From flud

[edit] Authentication for flud Operations

Authentication is done via standard http authentication, with special semantics for username and password which allows the server to issue a cryptographic challenge to the client. This challenge can only be answered by the owner of the private key that corresponds to the node's identity, so this provides a strong self-certifying identity-check mechanism, ensuring that nodes cannot masquerade as others. The password field also requests a challenge for group identity. Details are explained below

[edit] Authentication Details

Each client request is responded to with a 401 response in the header, with a challenge in the header message and repeated in the body. The client reissues the response, filling the user 'username' field with the challenge-response and the 'password' field with groupIDu. The client must compute the response to the challenge each time by examining this value. The groupIDu never changes, so the client can simply send this value back with the response.

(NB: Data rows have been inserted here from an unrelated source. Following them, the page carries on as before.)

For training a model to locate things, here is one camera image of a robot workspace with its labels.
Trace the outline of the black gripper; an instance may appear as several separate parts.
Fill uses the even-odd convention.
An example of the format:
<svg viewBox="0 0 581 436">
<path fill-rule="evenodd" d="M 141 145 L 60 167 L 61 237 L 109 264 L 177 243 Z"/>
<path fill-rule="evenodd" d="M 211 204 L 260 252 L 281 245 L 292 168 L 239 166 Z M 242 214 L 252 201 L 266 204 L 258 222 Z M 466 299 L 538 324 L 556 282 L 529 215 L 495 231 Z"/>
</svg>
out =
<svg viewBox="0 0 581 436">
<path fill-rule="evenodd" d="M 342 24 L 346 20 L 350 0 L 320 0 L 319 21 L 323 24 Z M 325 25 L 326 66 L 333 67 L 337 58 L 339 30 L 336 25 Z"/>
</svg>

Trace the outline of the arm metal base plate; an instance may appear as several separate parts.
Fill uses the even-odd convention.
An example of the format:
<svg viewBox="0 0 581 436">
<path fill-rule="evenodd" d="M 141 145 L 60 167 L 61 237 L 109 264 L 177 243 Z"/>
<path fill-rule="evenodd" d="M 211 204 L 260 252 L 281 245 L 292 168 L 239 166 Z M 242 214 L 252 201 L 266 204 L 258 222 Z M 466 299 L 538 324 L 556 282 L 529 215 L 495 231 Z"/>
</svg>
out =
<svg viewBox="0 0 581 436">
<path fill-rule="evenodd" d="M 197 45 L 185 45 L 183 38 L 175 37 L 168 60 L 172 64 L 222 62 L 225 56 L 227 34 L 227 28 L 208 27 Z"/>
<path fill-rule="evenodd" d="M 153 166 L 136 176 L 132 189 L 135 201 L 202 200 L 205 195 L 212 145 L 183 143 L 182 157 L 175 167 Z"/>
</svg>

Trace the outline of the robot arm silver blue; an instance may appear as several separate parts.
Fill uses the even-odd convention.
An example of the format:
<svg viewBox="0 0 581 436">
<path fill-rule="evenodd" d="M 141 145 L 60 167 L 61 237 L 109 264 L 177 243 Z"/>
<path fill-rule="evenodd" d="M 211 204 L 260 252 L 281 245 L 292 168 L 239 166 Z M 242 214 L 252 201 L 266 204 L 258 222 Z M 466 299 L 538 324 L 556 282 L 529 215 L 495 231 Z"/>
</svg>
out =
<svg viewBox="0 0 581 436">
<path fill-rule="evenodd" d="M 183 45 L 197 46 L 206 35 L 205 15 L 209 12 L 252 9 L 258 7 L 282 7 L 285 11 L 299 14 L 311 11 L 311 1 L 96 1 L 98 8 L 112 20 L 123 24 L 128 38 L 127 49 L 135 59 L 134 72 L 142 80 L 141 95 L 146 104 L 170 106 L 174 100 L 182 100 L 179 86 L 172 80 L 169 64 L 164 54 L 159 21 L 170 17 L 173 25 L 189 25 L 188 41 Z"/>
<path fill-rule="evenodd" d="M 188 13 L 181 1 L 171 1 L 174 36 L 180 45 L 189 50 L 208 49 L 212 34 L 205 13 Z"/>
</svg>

This implies some server-side state; since the server responds with a 401 and expects the client to send a new request with an Authorization header that contains the challenge response, the server has to keep some state for each client. This state expires after a short time, and implies that client must make requests to individual servers serially.

A node's groupIDu is the same globally for each peer, so exposing it to one adversarial node means exposing it to all. At first glance, this seems bad, but groupIDu is useless by itself -- in order to use it, a node must also be able to answer challenges based on Kr. In other words, the security of groupIDu in this setting depends on Kr, and exposure of one node's groupIDu does not compromise the groupIDu for other nodes of the same group.